Zielsicher und mit einem Hauch Ironie zum Happy End

von Hans Czerny

Eine Architektin soll in der 87. Folge der "Inga Lindström"-Reihe das Haus ihres Jugendfreundes abreißen. Doch bevor es so weit kommt, schlägt Armor zu. Christiane Sadlo, die unter schwedischem Pseudonym die Reihe erfunden hat, schrieb hier das Drehbuch. Liebeslust und -leid werden mit leichter Hand vor Schwedens Schärenküste nicht unironisch zelebriert.

ZDF
Inga Lindström: Das Haus der 1000 Sterne
Drama • 03.01.2021 • 20:15 Uhr

Als Kommissarin Resi Schwaiger hätte man die adrette Schauspielerin Mersiha Husagic (die Eltern stammen aus Tusla) im Abschiedsspecial des Dauerbrenners "SOKO München" (ZDF, 29.12.) fast in die Luft gesprengt – es ging gerade noch mal gut. In "Das Haus der 1000 Sterne", der 87. Folge der "Herzkino"-Reihe "Inga Lindström", ist sie nun – weitaus weniger dramatisch – als junge Architektin zu sehen, die das väterliche Herrenhaus eines unverhofft wiedergefundenen Jungendfreundes durch einen Neubau ersetzen soll. Ein neuer Besitzer will auf dem schönen Grundstück eine Strecke für Oldtimer-Rennen samt Hotel errichten.

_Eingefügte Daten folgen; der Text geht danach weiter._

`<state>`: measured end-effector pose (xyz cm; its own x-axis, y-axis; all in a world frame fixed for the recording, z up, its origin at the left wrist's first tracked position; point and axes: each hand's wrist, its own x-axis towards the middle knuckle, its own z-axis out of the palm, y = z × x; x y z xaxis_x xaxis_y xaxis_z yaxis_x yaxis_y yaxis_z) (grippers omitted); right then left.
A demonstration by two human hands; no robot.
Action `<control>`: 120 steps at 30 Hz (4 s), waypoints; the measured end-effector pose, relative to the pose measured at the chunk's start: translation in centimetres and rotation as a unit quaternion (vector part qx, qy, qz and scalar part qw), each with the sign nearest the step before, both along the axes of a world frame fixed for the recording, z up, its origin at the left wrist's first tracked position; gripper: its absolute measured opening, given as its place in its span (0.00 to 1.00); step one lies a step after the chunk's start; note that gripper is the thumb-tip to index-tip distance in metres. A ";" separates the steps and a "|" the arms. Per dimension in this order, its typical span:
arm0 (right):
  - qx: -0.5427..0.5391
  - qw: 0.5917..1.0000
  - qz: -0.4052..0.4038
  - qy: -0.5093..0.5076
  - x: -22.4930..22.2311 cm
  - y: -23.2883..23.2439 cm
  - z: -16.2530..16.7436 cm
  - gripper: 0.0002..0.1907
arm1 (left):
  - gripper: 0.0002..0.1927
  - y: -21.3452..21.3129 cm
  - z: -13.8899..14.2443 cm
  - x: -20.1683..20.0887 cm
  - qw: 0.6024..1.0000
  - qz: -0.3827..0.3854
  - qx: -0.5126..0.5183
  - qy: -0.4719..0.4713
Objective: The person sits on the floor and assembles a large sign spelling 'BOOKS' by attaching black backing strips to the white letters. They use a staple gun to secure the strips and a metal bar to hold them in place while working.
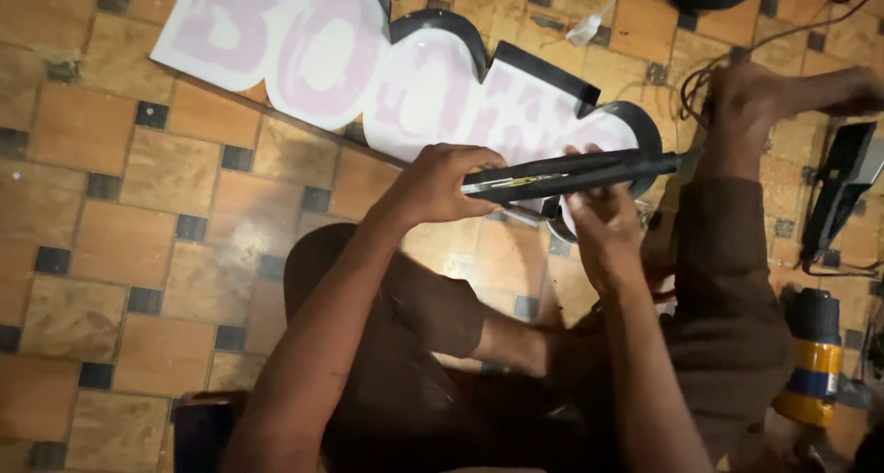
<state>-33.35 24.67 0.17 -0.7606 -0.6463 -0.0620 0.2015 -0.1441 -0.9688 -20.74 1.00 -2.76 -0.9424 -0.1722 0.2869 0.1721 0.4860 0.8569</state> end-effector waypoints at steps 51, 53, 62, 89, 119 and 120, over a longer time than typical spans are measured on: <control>0.195 0.854 0.115 0.469 6.3 -10.2 -0.7 0.23 | 0.07 -4.5 -6.6 1.9 0.947 0.171 -0.189 -0.195; 0.233 0.853 0.107 0.455 6.4 -10.2 -0.7 0.24 | 0.07 -4.5 -6.4 1.8 0.950 0.179 -0.182 -0.181; 0.216 0.850 0.118 0.466 6.7 -10.3 -0.7 0.24 | 0.08 -4.4 -5.5 2.0 0.951 0.175 -0.158 -0.199; 0.315 0.814 0.113 0.475 7.2 -11.3 0.8 0.22 | 0.09 -4.4 -5.4 2.0 0.940 0.171 -0.205 -0.212; 0.257 0.857 0.085 0.438 7.2 -11.0 -0.4 0.22 | 0.21 -3.3 -8.6 0.3 0.949 0.041 -0.265 -0.166; 0.246 0.858 0.086 0.442 7.1 -10.9 -0.4 0.22 | 0.21 -3.2 -8.7 0.3 0.952 0.046 -0.256 -0.162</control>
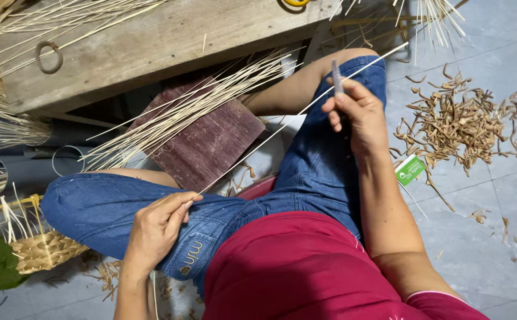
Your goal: The person sits on the floor and uses a small knife to shave and split thin bamboo strips, drawing each strip along the blade to trim it, then sets finished strips on the workbench and picks up new ones from a pile.
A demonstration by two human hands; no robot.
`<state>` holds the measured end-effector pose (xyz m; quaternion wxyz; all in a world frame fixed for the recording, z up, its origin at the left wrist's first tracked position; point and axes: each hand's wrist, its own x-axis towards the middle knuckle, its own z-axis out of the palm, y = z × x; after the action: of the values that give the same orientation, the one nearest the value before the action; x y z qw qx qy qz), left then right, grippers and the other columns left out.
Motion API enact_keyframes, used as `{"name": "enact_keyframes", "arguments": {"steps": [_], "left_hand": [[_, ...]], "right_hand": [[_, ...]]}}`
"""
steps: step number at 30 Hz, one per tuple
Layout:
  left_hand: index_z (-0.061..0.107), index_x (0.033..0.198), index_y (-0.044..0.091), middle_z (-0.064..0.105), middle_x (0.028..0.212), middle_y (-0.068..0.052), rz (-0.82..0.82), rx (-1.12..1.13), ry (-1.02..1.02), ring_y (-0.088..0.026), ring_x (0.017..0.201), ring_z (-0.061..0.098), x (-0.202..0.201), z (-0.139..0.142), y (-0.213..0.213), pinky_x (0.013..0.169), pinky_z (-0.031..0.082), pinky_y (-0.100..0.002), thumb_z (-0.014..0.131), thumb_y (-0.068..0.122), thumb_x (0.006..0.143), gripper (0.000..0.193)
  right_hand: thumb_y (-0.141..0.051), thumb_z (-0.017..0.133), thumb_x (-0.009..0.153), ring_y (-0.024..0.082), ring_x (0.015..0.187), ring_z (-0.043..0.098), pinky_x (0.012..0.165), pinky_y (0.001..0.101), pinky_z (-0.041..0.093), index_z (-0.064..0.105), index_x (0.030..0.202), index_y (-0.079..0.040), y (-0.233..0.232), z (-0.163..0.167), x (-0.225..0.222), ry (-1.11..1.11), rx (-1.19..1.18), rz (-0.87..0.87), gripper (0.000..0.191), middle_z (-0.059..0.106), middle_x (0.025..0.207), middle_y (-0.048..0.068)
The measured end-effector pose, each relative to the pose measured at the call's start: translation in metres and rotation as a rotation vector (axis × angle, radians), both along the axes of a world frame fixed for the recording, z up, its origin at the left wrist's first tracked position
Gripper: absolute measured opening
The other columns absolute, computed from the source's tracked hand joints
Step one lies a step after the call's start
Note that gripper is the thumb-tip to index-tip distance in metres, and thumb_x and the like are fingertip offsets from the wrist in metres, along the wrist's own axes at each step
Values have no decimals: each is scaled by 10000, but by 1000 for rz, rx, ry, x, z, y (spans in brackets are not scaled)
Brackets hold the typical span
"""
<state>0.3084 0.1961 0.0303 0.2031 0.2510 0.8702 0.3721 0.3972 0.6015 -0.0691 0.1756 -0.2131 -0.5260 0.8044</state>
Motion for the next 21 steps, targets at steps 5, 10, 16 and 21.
{"name": "enact_keyframes", "arguments": {"steps": [5, 10, 16, 21], "left_hand": [[775, 1078, 83, 720, 751, -45, 32, -27, -14, -94, 587, 640, -1, 0, -16, 575, 521, -257, 647, 56, 924, 203], [790, 1079, 94, 679, 666, -36, 62, -34, -118, -78, 582, 610, 3, -11, -28, 547, 501, -247, 646, 81, 939, 201], [778, 1104, 105, 661, 643, -8, 86, 49, -114, -54, 598, 610, 4, -25, -34, 559, 491, -230, 623, 105, 972, 204], [775, 1119, 111, 668, 645, -1, 99, 44, -174, -52, 588, 606, 12, -35, -27, 548, 487, -230, 617, 126, 976, 214]], "right_hand": [[-106, 640, 1063, 95, 642, 602, 550, 211, 483, 630, 1353, -12, 33, -9, 15, 24, -4, -127, 306, 699, 880, 68], [-75, 630, 1079, 114, 646, 616, 562, 235, 504, 607, 1407, -10, 58, -16, 28, 107, -86, -231, 336, 707, 899, 80], [-87, 653, 1089, 145, 674, 620, 585, 263, 500, 575, 1474, 17, 55, 9, 35, 235, -5, -209, 406, 702, 913, 107], [-115, 631, 1006, 113, 616, 619, 572, 226, 508, 480, 1554, 9, 2, 30, 27, 26, 19, 260, 581, 716, 850, 118]]}}
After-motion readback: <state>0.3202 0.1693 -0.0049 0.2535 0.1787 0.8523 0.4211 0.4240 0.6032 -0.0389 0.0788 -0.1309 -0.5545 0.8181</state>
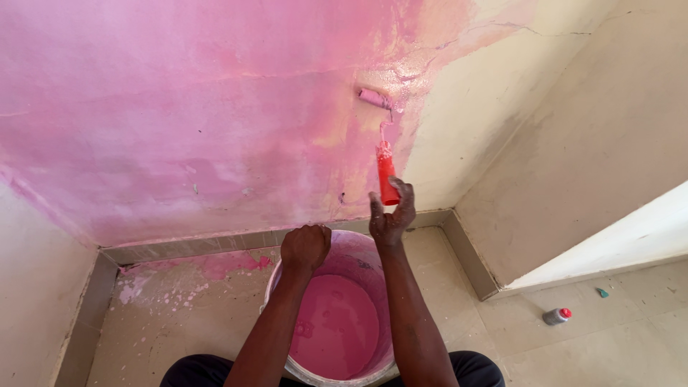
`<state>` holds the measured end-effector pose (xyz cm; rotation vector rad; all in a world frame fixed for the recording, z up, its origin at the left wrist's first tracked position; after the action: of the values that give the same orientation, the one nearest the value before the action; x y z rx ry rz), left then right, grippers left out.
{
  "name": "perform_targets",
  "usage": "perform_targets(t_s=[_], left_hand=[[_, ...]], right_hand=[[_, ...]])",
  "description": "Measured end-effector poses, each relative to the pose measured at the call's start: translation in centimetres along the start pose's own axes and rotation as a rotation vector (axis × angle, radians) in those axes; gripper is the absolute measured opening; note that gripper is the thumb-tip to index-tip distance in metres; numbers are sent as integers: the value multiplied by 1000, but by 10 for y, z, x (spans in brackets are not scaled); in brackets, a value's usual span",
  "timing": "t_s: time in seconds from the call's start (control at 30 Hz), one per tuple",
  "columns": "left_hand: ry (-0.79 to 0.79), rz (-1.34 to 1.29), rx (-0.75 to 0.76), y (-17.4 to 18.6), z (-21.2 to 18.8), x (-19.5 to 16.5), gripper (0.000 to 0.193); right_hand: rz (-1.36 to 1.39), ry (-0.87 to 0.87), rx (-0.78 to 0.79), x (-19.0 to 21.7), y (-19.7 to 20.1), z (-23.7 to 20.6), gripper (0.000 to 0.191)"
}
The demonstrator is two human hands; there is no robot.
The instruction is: The person sits on the floor of a small room and paints the lower section of a wall pink using a paint roller. They repeatedly dip the roller into a bucket of pink paint on the floor and roll the paint onto the wall, covering unpainted patches.
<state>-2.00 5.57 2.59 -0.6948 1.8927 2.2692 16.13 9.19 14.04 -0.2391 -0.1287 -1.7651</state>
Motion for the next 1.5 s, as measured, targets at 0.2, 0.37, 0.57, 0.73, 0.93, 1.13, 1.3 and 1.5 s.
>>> perform_targets(t_s=[0.2,0.37,0.57,0.73,0.93,1.13,1.3,1.5], left_hand=[[-11,10,-48,1,1,-1,56],[15,-10,-27,-2,1,1,56],[8,3,-63,-1,2,0,55],[-7,-1,-85,0,1,-1,54],[-10,28,-49,-5,3,-1,55],[-7,9,-77,-7,3,-1,55],[-62,92,-52,-13,8,-2,44],[-99,165,-10,-24,10,-1,23]], right_hand=[[11,-81,-91,-7,11,2,29],[-230,-303,80,-23,-7,0,31],[-281,-150,-73,-4,6,16,35],[-260,-30,-104,20,13,27,36],[-262,26,-20,28,1,27,35],[-403,-170,312,18,-26,20,51],[-585,-319,711,25,-55,-9,68],[-495,-407,899,38,-53,-47,60]])
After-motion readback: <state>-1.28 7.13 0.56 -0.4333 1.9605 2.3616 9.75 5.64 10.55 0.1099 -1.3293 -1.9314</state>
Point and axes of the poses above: each hand's wrist, its own z-axis towards the middle knuckle, its own y-axis out of the back of the hand, x = y × z, the point moved 7 cm from there along z, towards the middle knuckle, and after that the axes turned 2 degrees about z, right-handed, at the moved point
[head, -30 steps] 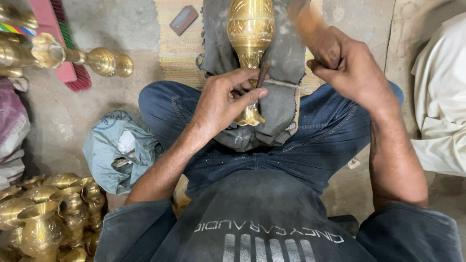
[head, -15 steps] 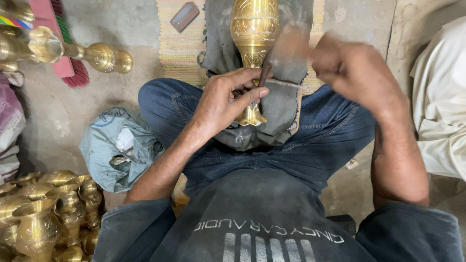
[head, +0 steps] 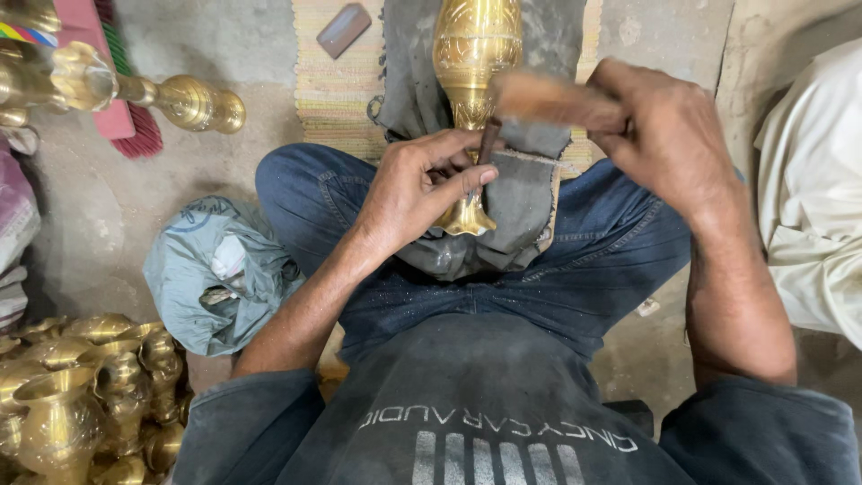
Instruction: The person sits cross-legged on the floor with a brass vase held on a cloth pad on their lap. They hold a small punch against the vase surface and strike it with a wooden mallet, working around the vase to shape or decorate its metal surface.
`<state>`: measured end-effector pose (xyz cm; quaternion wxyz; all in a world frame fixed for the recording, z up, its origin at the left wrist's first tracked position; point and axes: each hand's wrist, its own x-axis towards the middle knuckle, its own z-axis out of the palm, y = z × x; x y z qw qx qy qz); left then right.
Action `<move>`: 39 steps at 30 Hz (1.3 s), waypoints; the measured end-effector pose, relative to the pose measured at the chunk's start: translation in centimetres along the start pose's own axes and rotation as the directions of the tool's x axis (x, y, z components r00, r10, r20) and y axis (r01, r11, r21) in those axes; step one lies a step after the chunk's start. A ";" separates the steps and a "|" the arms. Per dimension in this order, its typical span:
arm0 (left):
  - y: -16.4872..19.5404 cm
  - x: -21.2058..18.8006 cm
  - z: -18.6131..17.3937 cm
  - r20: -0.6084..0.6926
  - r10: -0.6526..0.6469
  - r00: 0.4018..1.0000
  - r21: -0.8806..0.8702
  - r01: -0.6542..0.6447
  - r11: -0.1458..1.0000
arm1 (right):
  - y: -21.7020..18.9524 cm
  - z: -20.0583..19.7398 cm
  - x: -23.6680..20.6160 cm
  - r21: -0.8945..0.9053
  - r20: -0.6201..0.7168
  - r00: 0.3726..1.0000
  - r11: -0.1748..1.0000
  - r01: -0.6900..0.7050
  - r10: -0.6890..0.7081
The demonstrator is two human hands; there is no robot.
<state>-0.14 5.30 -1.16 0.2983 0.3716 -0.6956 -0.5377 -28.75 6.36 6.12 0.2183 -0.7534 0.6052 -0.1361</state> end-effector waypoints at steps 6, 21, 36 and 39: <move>-0.1 0.0 0.0 0.020 -0.075 0.997 -0.051 0.076 0.996 | 0.4 -0.3 0.1 -0.093 0.076 0.996 0.994 0.053 -0.046; -0.1 -0.2 -0.1 0.024 -0.004 1.000 -0.177 0.008 0.984 | 1.6 0.3 0.2 0.059 0.076 0.997 0.998 0.000 -0.004; -1.1 -0.5 -0.2 0.055 -0.018 0.998 -0.286 0.033 0.958 | 0.5 -0.1 0.5 -0.186 0.082 0.995 0.981 0.062 -0.048; -1.4 -0.5 -0.2 0.081 -0.078 0.994 -0.307 0.099 0.946 | 0.0 -0.2 1.0 -0.003 0.083 0.997 1.000 0.002 -0.001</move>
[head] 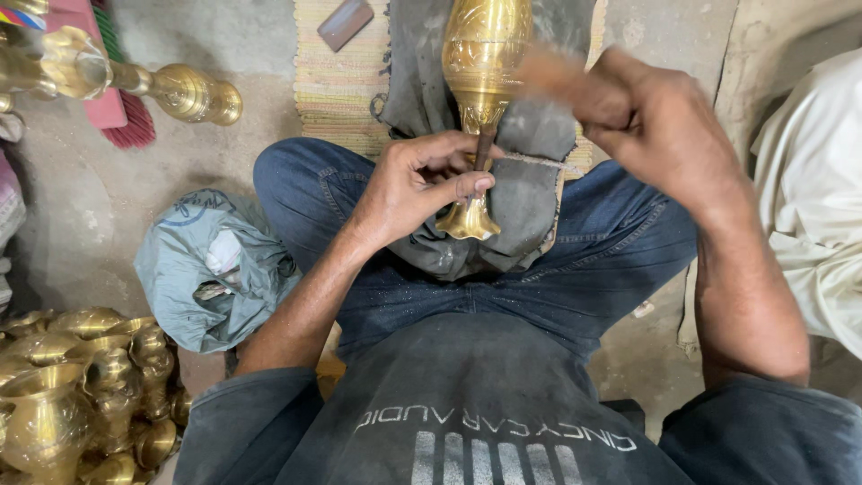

Weil aber Inga-Lindström-Filme – zumal, wenn sie von der Serienerfinderin Christiane Sadlo selbst geschrieben sind – immer glücklich enden, treffen Amors Pfeile die junge Architektin und ihren Jugendfreund von einst genauso ins Herz wie dessen Vater und seine lebenslang heimliche Geliebte (Brigitte Karner) vor 40 Jahren. Es gibt schöne Bilder (Regie: Marco Serafini) und viele Lebenshilfe-Sätze fürs Herz, immer mit einem Schuss Ironie versetzt.